Optimizing Pagination in Spring Batch with Composite Keys

March 15, 2023 · 7 min read

Owner, Software Engineer at 42dot

In this article, I will discuss the issues and solutions encountered when querying a table with millions of data using Spring Batch.

Environment

Spring Batch 5.0.1
PostgreSQL 11

Problem

While using JdbcPagingItemReader to query a large table, I noticed a significant slowdown in query performance over time and decided to investigate the code in detail.

Default Behavior

The following query is automatically generated and executed by the PagingQueryProvider:

SELECT *
FROM large_table
WHERE id > ?
ORDER BY id
LIMIT 1000;

In Spring Batch, when using JdbcPagingItemReader, instead of using an offset, it generates a where clause for pagination. This allows for fast retrieval of data even from tables with millions of records without any delays.

tip

Even with LIMIT, using OFFSET means reading all previous data again. Therefore, as the amount of data to be read increases, the performance degrades. For more information, refer to the article¹.

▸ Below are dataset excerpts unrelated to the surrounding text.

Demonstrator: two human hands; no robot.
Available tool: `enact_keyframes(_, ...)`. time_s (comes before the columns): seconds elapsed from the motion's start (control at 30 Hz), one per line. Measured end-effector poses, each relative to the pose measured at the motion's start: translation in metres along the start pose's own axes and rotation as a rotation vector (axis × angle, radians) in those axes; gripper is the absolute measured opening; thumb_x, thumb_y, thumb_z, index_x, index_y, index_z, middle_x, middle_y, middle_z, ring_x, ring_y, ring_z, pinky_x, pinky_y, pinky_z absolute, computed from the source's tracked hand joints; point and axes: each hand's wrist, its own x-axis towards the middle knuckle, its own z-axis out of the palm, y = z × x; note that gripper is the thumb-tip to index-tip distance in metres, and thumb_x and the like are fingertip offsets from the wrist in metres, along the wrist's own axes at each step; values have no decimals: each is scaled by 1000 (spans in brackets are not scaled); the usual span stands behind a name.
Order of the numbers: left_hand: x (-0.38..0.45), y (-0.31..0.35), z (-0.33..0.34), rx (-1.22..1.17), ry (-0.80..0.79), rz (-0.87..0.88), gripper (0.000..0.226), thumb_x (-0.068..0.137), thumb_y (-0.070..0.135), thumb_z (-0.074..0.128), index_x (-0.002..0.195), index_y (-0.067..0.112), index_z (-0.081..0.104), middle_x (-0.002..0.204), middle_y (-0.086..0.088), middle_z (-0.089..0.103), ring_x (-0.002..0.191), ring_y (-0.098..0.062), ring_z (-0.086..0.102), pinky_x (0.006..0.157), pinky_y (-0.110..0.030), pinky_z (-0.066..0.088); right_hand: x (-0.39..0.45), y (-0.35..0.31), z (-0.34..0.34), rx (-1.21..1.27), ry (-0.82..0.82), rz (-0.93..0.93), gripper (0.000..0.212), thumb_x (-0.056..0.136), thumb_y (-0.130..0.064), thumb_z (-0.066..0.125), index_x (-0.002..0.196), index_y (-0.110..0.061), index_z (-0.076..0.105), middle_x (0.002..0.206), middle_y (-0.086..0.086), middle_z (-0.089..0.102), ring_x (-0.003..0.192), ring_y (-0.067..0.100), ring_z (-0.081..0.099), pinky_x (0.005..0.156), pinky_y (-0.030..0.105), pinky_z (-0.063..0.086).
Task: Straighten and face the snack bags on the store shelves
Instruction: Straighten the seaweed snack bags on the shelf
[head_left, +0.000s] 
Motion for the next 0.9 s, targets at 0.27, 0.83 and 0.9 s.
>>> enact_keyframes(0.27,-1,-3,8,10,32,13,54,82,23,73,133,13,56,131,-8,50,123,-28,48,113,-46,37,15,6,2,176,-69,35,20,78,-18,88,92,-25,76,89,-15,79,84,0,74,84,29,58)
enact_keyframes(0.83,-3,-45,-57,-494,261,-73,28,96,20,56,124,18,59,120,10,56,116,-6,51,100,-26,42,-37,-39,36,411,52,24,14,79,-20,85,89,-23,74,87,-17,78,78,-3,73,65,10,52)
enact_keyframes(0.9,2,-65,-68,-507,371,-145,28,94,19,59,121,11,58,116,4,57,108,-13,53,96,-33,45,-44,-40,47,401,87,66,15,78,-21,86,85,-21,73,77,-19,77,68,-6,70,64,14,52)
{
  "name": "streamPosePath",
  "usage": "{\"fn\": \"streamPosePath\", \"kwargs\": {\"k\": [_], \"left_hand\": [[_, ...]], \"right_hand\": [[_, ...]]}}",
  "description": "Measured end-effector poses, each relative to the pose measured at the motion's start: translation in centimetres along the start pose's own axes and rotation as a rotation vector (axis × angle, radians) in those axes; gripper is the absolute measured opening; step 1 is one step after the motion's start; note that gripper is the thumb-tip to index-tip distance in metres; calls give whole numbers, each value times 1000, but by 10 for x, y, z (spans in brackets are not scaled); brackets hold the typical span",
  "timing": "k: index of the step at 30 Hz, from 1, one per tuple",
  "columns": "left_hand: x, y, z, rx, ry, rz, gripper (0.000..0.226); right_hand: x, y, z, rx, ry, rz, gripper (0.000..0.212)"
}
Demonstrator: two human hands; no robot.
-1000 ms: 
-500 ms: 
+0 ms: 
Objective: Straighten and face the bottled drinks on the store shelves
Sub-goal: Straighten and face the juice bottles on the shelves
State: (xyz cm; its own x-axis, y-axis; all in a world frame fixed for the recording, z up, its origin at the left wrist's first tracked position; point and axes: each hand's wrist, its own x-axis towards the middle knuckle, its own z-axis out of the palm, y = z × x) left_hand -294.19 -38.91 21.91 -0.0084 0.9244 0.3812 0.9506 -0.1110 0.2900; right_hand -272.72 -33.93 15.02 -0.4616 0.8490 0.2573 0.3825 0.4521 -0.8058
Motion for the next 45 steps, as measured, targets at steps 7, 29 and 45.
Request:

Using Multiple Sorting Conditions

The problem arises when querying a table with composite keys. When a composite key consisting of 3 columns is used as the sort key, the generated query looks like this:

SELECT *
FROM large_table
WHERE ((create_at > ?) OR
       (create_at = ? AND user_id > ?) OR
       (create_at = ? AND user_id = ? AND content_no > ?))
ORDER BY create_at, user_id, content_no
LIMIT 1000;

However, queries with OR operations in the where clause do not utilize indexes effectively. OR operations require executing multiple conditions, making it difficult for the optimizer to make accurate decisions. When I examined the explain output, I found the following results:

Limit  (cost=0.56..1902.12 rows=1000 width=327) (actual time=29065.549..29070.808 rows=1000 loops=1)
  ->  Index Scan using th_large_table_pkey on large_table  (cost=0.56..31990859.76 rows=16823528 width=327) (actual time=29065.547..29070.627 rows=1000 loops=1)
"        Filter: ((""create_at"" > '2023-01-28 06:58:13'::create_at without time zone) OR ((""create_at"" = '2023-01-28 06:58:13'::create_at without time zone) AND ((user_id)::text > '441997000'::text)) OR ((""create_at"" = '2023-01-28 06:58:13'::create_at without time zone) AND ((user_id)::text = '441997000'::text) AND ((content_no)::text > '9070711'::text)))"
        Rows Removed by Filter: 10000001
Planning Time: 0.152 ms
Execution Time: 29070.915 ms

With a query execution time close to 30 seconds, most of the data is discarded during filtering on the index, resulting in unnecessary time wastage.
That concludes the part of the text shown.